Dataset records

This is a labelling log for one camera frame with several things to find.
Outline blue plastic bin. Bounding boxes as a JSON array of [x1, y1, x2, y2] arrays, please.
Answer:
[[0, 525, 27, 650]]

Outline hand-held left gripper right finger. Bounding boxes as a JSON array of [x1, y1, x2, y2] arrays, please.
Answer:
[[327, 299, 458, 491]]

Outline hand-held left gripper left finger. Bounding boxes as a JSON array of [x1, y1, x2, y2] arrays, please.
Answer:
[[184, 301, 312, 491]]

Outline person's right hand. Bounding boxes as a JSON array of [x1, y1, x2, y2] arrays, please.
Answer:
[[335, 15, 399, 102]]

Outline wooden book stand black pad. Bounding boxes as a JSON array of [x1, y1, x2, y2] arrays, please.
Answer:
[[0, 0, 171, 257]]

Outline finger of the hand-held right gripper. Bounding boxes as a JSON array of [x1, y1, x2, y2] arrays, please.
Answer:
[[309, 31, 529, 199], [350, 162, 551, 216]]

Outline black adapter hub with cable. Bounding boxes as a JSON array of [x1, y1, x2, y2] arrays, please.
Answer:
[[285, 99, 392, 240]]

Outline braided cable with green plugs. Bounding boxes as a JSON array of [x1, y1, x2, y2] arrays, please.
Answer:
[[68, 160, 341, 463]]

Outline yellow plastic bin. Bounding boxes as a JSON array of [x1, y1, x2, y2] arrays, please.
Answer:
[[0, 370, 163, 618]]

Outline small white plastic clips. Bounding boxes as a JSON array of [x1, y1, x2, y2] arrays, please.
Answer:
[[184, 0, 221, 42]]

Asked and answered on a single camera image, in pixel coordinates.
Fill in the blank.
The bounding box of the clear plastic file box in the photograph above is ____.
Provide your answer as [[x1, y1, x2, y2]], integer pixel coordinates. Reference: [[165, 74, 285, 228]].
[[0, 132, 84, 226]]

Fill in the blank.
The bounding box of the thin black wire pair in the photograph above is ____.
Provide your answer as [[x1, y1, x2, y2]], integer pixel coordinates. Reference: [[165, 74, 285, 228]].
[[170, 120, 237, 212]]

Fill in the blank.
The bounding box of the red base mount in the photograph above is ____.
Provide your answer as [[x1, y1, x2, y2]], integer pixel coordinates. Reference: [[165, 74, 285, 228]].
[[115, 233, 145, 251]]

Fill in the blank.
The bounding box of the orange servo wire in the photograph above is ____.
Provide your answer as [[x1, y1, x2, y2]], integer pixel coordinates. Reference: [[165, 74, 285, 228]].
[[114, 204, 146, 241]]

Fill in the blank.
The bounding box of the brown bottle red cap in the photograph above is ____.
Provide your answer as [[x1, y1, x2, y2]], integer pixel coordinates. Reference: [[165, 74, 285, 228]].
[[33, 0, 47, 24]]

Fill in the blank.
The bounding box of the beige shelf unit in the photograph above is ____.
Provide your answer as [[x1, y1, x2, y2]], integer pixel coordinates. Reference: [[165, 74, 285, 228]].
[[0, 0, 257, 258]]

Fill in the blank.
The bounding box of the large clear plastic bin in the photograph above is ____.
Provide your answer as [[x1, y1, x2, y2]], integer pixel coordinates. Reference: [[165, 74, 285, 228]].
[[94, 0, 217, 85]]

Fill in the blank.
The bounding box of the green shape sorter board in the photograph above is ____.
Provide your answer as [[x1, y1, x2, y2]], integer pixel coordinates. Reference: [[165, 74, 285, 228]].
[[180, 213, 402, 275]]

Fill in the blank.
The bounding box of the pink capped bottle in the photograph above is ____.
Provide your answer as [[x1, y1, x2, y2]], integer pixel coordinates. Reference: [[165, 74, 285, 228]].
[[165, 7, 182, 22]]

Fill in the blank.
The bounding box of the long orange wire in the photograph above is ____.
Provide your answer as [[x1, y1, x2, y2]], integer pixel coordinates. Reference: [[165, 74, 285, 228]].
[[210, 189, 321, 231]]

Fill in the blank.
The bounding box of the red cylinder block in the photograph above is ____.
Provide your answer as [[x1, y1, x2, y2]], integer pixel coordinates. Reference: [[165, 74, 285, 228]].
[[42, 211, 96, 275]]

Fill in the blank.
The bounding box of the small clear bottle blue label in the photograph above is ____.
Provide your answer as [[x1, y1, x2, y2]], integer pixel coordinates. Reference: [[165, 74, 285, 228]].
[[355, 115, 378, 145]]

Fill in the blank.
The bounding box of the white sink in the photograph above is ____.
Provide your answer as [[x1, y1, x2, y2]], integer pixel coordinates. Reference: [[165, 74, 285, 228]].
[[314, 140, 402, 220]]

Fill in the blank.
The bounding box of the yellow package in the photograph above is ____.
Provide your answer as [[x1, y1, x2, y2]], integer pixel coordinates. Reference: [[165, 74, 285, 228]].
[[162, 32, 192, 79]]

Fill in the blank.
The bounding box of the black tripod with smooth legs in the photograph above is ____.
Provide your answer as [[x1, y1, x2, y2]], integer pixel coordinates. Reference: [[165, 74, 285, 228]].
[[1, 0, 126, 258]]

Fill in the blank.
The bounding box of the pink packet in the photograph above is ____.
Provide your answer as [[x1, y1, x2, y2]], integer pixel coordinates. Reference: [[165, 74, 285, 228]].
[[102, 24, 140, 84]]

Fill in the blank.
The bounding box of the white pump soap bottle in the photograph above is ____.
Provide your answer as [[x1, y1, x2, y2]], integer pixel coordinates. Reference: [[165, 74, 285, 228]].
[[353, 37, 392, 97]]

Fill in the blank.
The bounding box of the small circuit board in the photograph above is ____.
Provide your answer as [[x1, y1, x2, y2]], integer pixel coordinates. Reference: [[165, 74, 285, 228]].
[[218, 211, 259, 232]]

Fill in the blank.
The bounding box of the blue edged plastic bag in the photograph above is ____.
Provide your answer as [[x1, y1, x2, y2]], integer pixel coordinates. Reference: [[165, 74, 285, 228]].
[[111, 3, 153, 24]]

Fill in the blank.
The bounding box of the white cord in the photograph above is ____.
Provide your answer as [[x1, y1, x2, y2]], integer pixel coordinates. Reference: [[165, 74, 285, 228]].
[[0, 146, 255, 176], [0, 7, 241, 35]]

Task directions:
Your answer should consist of the lines above that hold the word "gripper".

Solution for this task:
Outline hand-held left gripper right finger. Bounding boxes as a JSON array of [x1, y1, x2, y2] arrays, please.
Outline hand-held left gripper left finger. Bounding boxes as a JSON array of [x1, y1, x2, y2] arrays, please.
Outline finger of the hand-held right gripper. Bounding boxes as a JSON array of [x1, y1, x2, y2] arrays, please.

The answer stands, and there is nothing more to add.